Fazla zayıf olan hamile kadınlar için kilo alabilmek için yiyecek porsiyonunu artırmak gerekir. Erken doğumu ve düşük doğum ağırlığını önlemek için hamilelik boyunca kilo alımı gereklidir. Ancak sayıların aşırı olması gerekmez. Aşırı kilo alımının hamile kadınlarda obeziteye neden olacağından korkulmaktadır.
Hamile bir kadının midesinin küçük göründüğü varsayımı, anne karnındaki fetüsün düzgün bir şekilde büyüyemeyeceğini gösterir, aslında doğru değildir. Hamile kadınların fazla kilo almak istemelerinin nedeni budur. Hamile kadınların midelerinin büyümesi için fazla yemek yemesi alışılmadık bir durum değildir. Aslında, küçük görünen mide, bozulmuş fetal büyümeden değil, annenin karın duvarındaki ince bir yağ tabakasından kaynaklanır.
Aynı şekilde mideniz büyüdüğünde büyüyen fetüs değil, annenin karın duvarındaki yağ tabakasıdır. Kilo alımının yanı sıra, fetal büyüme aslında ilk trimesterde ikinci trimesterin sonuna doğru tüm hamile kadınlarda nispeten aynıdır. Bazı kronik hastalıkları olan hamile kadınlar gibi özel durumlar hariç.
Hamilelerde yağın fetal gelişime etkisi
Hamile kadınlarda yağ önemli bir rol oynar. Hamilelikte kilo aldıkça artan yağ ⅓ fetüs, plasenta ve amniyon sıvısı için ayrılmıştır.
Bu arada, geri kalanı, emzirmeye hazırlık olarak hamile kadınlar için büyüyen uterus kasları, meme dokusu, artan kan hacmi, hücre dışı sıvılar ve yağ depolaması içindir.
Ayrıca hamile kadınlar, hem annenin hem de fetüsün enerji ihtiyacını karşılamak için normal hamilelikte büyük miktarlarda vücut yağı depolar.
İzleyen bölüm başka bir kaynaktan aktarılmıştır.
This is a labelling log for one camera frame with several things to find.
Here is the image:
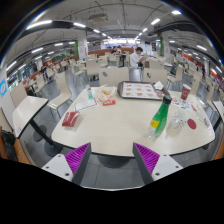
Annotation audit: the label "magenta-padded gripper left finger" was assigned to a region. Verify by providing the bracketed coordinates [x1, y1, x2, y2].
[41, 142, 92, 186]

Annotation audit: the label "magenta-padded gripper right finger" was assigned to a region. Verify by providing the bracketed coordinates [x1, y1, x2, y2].
[132, 142, 184, 186]

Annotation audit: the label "green plastic drink bottle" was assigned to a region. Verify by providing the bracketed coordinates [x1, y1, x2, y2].
[146, 95, 173, 141]

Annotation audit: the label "red tissue packet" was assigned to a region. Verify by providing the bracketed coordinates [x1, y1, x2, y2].
[61, 110, 81, 128]

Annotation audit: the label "white polka dot mug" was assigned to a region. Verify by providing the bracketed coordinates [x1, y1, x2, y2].
[170, 108, 190, 130]

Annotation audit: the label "white printed card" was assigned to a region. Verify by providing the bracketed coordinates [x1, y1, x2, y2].
[73, 97, 98, 112]

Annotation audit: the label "flat round red coaster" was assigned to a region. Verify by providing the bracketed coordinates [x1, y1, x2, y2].
[186, 118, 198, 130]

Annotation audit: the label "small red sauce packet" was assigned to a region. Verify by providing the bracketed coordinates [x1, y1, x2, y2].
[102, 99, 117, 107]

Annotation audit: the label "small clear teal-labelled bottle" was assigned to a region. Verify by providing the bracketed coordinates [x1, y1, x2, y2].
[85, 84, 94, 100]

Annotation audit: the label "brown tray with paper liner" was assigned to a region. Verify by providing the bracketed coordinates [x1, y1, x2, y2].
[116, 80, 171, 101]

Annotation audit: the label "clear plastic food bag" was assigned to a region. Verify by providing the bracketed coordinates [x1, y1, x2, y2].
[94, 85, 118, 103]

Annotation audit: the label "crumpled white napkin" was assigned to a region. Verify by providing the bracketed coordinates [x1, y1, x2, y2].
[153, 80, 165, 91]

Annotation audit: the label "red paper cup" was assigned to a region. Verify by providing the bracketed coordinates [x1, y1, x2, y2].
[180, 83, 192, 101]

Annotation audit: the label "beige canteen table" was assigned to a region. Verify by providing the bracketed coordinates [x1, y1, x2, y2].
[212, 99, 224, 133]

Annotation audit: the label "beige canteen chairs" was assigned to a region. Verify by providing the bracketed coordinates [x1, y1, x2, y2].
[9, 49, 214, 119]

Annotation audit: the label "ceiling strip lights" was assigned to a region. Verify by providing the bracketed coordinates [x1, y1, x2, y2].
[5, 9, 223, 73]

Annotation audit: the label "ceiling air conditioner unit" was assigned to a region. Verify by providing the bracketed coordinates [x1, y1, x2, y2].
[88, 13, 109, 24]

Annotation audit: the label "beige pedestal side table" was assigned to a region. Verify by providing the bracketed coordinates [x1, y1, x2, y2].
[12, 95, 64, 158]

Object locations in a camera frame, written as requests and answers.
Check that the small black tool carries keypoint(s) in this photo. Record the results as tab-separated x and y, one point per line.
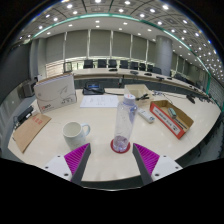
142	97

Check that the black desk phone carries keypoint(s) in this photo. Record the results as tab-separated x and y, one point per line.
93	89

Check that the grey tool in box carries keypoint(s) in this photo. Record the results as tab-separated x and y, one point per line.
172	113

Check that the red-edged open cardboard box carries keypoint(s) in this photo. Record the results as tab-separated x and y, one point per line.
163	118

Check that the small white remote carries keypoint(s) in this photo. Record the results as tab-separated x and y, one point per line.
146	115

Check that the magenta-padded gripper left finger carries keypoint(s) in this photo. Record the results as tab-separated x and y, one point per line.
63	165

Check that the small open beige box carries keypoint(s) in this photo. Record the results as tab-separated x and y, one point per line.
133	90

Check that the flat round red coaster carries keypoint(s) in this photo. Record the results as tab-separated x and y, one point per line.
128	148

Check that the row of black office chairs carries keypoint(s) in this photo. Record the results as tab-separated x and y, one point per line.
113	64

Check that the long curved conference desk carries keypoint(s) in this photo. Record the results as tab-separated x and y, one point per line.
113	80

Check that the grey box cabinet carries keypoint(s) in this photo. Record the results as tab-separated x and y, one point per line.
28	88

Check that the clear plastic water bottle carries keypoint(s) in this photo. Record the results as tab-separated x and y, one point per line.
124	123

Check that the white ceramic mug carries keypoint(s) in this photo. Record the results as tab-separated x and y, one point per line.
73	135

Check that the round ceiling lights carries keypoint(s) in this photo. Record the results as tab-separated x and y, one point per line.
97	1

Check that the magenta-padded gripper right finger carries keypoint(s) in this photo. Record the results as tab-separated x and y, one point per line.
160	165

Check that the white printed paper sheet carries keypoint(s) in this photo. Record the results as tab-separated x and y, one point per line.
98	101
Bununla birlikte, miktar aşırı ise yağ, fetal gelişime müdahale edebilir. Fazla yağı olan veya obez olan hamile kadınlar, doğmamış bebeği de etkileyen komplikasyonları artırabilir. İşte hamile kadınlarda aşırı yağlanma riskleri.
1. Makrozomi
Obez olan hamile kadınların büyük bebekler veya genellikle makrozomi olarak bilinen doğum yapma riski yüksektir. Bebeklerin kilosu 4.000 gramdan fazlaysa büyük olduğu veya fazla vücut ağırlığına sahip olduğu söylenir.
Makrozomi ayrıca onu geliştirme riskini artırabilir nöral tüp kusurları (beyin ve omurganın eksik gelişiminin neden olduğu doğum kusurları).
Büyük doğan bebekler doğum sürecini zorlaştırabilir. Vajinal doğum yapmak istiyorsanız tabii ki bebeğin doğum kanalından geçemeyecek kadar büyük olması sorun olacaktır.
Makrozomili bebekler de düşük kan şekeri seviyeleri için risk altındadır. Ek olarak, bu bebekler daha sonraki yaşamlarında obezite ve / veya metabolik sendrom için daha fazla risk altındadır.
2. Gebelik diyabeti
Fazla kilolu hamile kadınlar, hamilelik sırasında yüksek glikoz (şeker) seviyeleri olan gestasyonel diyabete yatkın olacaktır. Bu genellikle gebeliğin son yarısında ortaya çıkar.
Gebelik diyabeti, hamile kadınlarda vücuttaki şeker seviyelerinin emiliminin azalmasına neden olan yağ seviyelerinin artmasından kaynaklanır. Hamile kadınların yaşadığı diyabet, fetal gelişim üzerinde doğrudan bir etkiye sahip olabilir çünkü annedeki yüksek kan şekeri seviyeleri bebekte kan şekeri seviyelerinin yükselmesine neden olabilir.
Bu kesinlikle bebeğin genel sağlığı için iyi değildir. Bu durumda bebek genellikle yüksek vücut ağırlığıyla doğar ve bu da doğum sürecini etkiler. Diyabet, hamileliğin son aşamalarında annenin preeklampsi riskini de artırabilir.
3. Preeklampsi
Preeklampsi, hamile kadınların daha önce hipertansiyon öyküsü olmamasına rağmen yüksek tansiyon yaşadığı bir durumdur. Ek olarak, preeklampsi ayrıca vücutta artan protein içeriği ile karakterizedir.
Preeklampsi, plasentanın fetüse de akması gereken yeterli kan akışını alamamasına neden olabilir. Bu, fetüsün büyümesi ve gelişmesiyle ilgili çeşitli sorunlara neden olabilir, çünkü fetüs anneden yeterince yiyecek almaz.
Fetüste sıklıkla ortaya çıkan problemler düşük doğum ağırlığı ve erken doğumdur, bu nedenle bebeğin kan basıncı yükselmeden hemen doğması gerekir. Çocuk doğduğunda bilişsel işlev bozukluğu ve çocuklarda görme ve işitme sorunları gibi büyüme sorunlarına da yol açabilir.